在大院抽完了這根菸,想去附近的小吃買點東西,剛出賓館大門,見到一個個子不高的身影迎面了過來。

是住在中分男房間的小姑娘,剛才一直在跟老闆聊天,完全沒注意到她是什麼時候下的樓,小姑娘穿著一身灰色的衣服,挎著一個斜包,手裡還捧著一個飯盒。

經過身邊的時候,我主動跟她打了個招呼:“小妹妹,還沒吃飯啊?”

小姑娘停下腳步,怯懦的盯著我,臉色還是那麼難看。

“我不餓,哥哥,你看見我媽媽了嗎?”

我苦笑著搖了搖頭。

“你是跟著你媽媽來旅遊的嗎?你們沒住在一個房間嗎?走散了嗎?”

小姑娘沒回答我,只是嘆了口氣,捧緊了飯盒繼續往前走了。

看著她嬌小的可憐背影,我雖然有心幫忙,但感覺她好像還是有些忌憚我。

我在心裡暗歎一聲後轉身去小吃鋪買飯了。

打包了飯菜回去,老吳已經睡醒了一覺,我們倆喝著啤酒聊著天,他這會有了精神話也變的話多了起來。

虎紋銅錢是他當年和劉雲波老唐幾個下妖洞子掏出來的,現在出現在我手上讓他十分震驚,我長話短說只是告訴他這枚銅錢是輾轉到朋友手裡送給我的。

老吳並沒有多問,只是若有所思的點點頭,喝了一大口啤酒說道:

“當年為了報答村長的救命之恩,我們把其中的一枚銅錢給了老村長,不過後來聽說老村長把東西給了小李子。

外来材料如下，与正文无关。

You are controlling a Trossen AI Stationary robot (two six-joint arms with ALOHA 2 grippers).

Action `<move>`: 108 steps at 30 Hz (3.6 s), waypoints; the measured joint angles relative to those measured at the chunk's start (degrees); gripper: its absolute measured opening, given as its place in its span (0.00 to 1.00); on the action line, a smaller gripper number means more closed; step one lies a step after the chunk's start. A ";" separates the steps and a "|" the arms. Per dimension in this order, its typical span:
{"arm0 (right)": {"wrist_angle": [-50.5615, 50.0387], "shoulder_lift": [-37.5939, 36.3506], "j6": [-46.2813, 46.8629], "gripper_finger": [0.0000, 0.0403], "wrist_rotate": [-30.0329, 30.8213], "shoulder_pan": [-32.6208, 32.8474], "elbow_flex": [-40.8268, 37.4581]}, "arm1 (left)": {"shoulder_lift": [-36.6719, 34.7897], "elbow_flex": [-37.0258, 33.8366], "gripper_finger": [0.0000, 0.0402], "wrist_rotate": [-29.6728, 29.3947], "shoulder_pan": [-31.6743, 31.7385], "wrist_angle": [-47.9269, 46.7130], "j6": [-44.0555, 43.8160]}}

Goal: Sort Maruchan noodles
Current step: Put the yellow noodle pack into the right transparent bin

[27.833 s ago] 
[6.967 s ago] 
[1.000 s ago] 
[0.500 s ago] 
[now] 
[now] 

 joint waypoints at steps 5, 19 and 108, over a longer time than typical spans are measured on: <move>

”

老吳口中的小李子就是李瞳,聊到這裡我嘆了口氣,把李瞳的死告訴了老吳。

老吳是個刀子嘴豆腐心的人,他聽完之後捧著酒瓶掉下了幾滴眼淚。

“可惜啊,小李子那人除了貪點錢財外,人是不錯的。”

對於李瞳的死,我還存有很多疑問,他的銅錢應該是被劉雲波順走了,那麼,他到底發現了什麼經歷了什麼呢?

我想起老吳這趟要帶我去找的老鬼,問道:

“你領我找的這個老鬼是什麼來頭?他有沒有過陰的本事?”

我想的是,如果這個老鬼也會過陰的話就好辦了,可以讓他去尋找給李瞳報信的小鬼,這樣我就可以知道關於李瞳單獨行動的一切了。

老吳搖搖酒瓶子。

“老鬼不是陰陽先生,就是個老農民,他啥都知道啥都能看出來,但就是不會一點本事。”

“還有這樣的人?是故意不出手嗎?”

老吳嘆了口氣:“不知道,這是他的規矩,只賣訊息,不出頭、不抓鬼、不指路。”

我苦笑一聲問道:

“那會給我看病嗎?”

老吳喝了一口酒。

“絕對會給你看病的,這點你放心吧,明兒咱就繼續趕路,也沒多遠了。”

說罷,老吳往嘴裡扔了一粒花生米問道:

“銅錢找到了嗎?對了,你不說咱房間有鬼嗎,說馬桶會自動沖水嗎,也沒見什麼動靜啊。”

我掏出手機看了眼時間,已經臨近十二點了,淡淡回道:

“今晚不鬧鬼就對了,跟我猜想的一模一樣,就是......”

我疑惑的走到洗手間,把耳朵貼到牆上,仔細的聽隔壁美女房間的動靜,隔壁不再有淋浴的水流聲了,取而代之的變成了一陣陣悽慘的鬼哭。

這些都在我的意料之中,唯一讓我想不明白的就是隔壁這兩位美女異乎尋常的反應,在這不停抽搐的鬼哭聲裡,我居然還能聽到她們倆在淡定的聊天!